Applied Mechanics News

Saturday, March 25, 2006

Statistics of Applied Mechanics News and its sister blogs

Applied Mechanics News (AMN) was launched on Sunday, 8 January 2006, with an entry about Kyung-Suk Kim winning the Ho-Am Prize. After some initial experiments, we soon settled with four sister blogs: AMN, Applied Mechanics Research and Researchers (AMR), Applied Mechanics Conferences (AMC), and Applied Mechanics Jobs (AMJ). Today these blogs contain the following numbers of entries: AMN (51), AMR (59), AMC (39), AMJ (18). Let us hope that the last two numbers are merely accidental, and do not imply that our community has more conferences than jobs.

There is no need to memorize the web address of AMN. All you need to do is to type Applied Mechanics News into the box of a search engine and hit return. AMN appears as the first result on all three popular search engines: Google, Yahoo, and MSN. (Click these links, and you will find that the three search engines differ about the second result.)

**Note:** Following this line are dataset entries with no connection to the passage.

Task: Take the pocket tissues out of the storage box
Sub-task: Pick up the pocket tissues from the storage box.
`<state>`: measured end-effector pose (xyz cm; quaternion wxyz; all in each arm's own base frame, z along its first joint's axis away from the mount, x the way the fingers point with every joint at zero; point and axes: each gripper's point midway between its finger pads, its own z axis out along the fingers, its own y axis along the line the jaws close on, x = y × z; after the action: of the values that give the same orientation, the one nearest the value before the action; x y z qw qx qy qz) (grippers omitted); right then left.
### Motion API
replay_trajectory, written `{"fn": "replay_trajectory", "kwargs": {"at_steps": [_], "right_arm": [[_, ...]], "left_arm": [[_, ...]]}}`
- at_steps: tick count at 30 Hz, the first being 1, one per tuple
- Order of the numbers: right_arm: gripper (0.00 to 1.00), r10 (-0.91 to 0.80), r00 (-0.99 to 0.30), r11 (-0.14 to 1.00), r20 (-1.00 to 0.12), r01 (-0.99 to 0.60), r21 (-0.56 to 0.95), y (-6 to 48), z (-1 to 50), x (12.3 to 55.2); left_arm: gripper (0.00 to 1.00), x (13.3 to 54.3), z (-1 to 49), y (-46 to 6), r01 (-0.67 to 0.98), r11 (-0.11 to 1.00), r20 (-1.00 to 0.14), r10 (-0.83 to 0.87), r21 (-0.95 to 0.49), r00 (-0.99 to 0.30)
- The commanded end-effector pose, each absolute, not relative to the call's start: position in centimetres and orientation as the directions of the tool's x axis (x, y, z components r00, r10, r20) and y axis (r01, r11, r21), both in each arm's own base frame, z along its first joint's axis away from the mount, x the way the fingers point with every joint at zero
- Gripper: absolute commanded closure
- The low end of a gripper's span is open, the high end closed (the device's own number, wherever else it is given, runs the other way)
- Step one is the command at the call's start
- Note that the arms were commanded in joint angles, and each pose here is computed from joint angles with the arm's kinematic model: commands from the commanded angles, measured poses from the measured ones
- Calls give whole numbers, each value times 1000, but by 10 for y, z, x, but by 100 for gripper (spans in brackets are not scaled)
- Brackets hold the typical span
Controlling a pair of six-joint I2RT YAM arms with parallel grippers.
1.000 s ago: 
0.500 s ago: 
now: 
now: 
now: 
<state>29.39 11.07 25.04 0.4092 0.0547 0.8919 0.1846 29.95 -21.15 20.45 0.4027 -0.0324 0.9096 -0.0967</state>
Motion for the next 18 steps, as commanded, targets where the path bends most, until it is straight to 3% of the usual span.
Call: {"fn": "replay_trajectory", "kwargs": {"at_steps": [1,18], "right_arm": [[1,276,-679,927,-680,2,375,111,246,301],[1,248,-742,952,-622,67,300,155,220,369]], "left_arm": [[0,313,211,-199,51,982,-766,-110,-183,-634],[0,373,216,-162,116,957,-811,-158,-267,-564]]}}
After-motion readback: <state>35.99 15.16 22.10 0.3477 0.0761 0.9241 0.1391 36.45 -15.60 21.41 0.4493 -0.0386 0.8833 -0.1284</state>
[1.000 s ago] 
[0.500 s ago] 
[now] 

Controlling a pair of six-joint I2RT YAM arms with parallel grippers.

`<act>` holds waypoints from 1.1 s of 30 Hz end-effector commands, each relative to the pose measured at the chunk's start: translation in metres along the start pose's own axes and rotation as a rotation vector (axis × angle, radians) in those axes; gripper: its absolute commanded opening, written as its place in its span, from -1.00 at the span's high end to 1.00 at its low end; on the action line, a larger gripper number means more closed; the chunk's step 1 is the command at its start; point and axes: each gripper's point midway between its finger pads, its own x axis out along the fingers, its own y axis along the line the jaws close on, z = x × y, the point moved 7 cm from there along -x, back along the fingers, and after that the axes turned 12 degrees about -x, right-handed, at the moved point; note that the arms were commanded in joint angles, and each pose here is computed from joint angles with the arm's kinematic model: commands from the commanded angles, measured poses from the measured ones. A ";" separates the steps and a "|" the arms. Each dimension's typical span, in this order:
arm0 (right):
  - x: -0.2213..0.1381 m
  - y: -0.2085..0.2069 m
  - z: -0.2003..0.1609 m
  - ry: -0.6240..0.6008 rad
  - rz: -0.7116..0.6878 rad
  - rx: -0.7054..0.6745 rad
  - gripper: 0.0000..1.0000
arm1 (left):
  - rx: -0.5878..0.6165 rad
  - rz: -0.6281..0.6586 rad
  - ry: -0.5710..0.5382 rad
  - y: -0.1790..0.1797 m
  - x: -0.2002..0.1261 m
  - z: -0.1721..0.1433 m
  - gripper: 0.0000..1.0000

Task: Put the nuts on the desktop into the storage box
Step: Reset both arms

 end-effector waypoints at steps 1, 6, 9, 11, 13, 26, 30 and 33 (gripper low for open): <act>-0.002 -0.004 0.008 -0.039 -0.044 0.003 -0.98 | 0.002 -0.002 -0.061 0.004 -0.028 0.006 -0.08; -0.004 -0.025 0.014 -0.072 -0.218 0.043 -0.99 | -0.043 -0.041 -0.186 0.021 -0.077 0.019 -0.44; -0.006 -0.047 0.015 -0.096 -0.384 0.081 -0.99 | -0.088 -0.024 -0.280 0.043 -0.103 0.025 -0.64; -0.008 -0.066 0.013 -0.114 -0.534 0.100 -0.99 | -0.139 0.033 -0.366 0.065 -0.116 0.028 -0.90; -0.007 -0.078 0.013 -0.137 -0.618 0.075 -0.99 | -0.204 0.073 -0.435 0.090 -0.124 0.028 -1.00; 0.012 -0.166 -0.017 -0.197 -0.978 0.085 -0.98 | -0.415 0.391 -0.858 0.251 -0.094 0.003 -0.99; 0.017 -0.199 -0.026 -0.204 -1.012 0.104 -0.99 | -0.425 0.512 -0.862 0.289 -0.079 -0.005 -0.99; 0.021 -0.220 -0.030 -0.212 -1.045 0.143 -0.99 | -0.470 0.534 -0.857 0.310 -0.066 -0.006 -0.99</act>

In late January, we installed StatCounter, a free software that tracks statistics of websites. The numbers of unique visitors each week for the past 8 weeks (starting from the most recent week) are as follows.
  • AMN: 715, 1013, 339, 341, 294, 211, 217, 316.
  • AMR: 430, 507, 277, 220, 190, 166, 182, 285.
  • AMC: 82, 121, 66, 35, 38, 35, 39, 53.
  • AMJ: 122, 125, 60, 71, 73, 51, 45, 61.
In the morning of Wednesday, 15 March 2006, the Executive Committee of the ASME Applied Mechanics Division sent an email to invite the members of the Division to explore AMN and its sister blogs. This email led to a spike in activities, as seen from the daily page loads of that week: Sunday (69), Monday (109), Tuesday (136), Wednesday (924), Thursday (453), Friday (294), Saturday (179).

Although we cannot send mass emails to invite people outside the Applied Mechanics Division, these blogs are for everyone in the international community of Applied Mechanics. As discussed in a previous entry, AMN is a platform to explore new ways for members in a mid-sized community like ours to communicate with each other. Each one of us in the community is part of this experiment, and can participate in many ways. If you have an experimental idea, please let us know.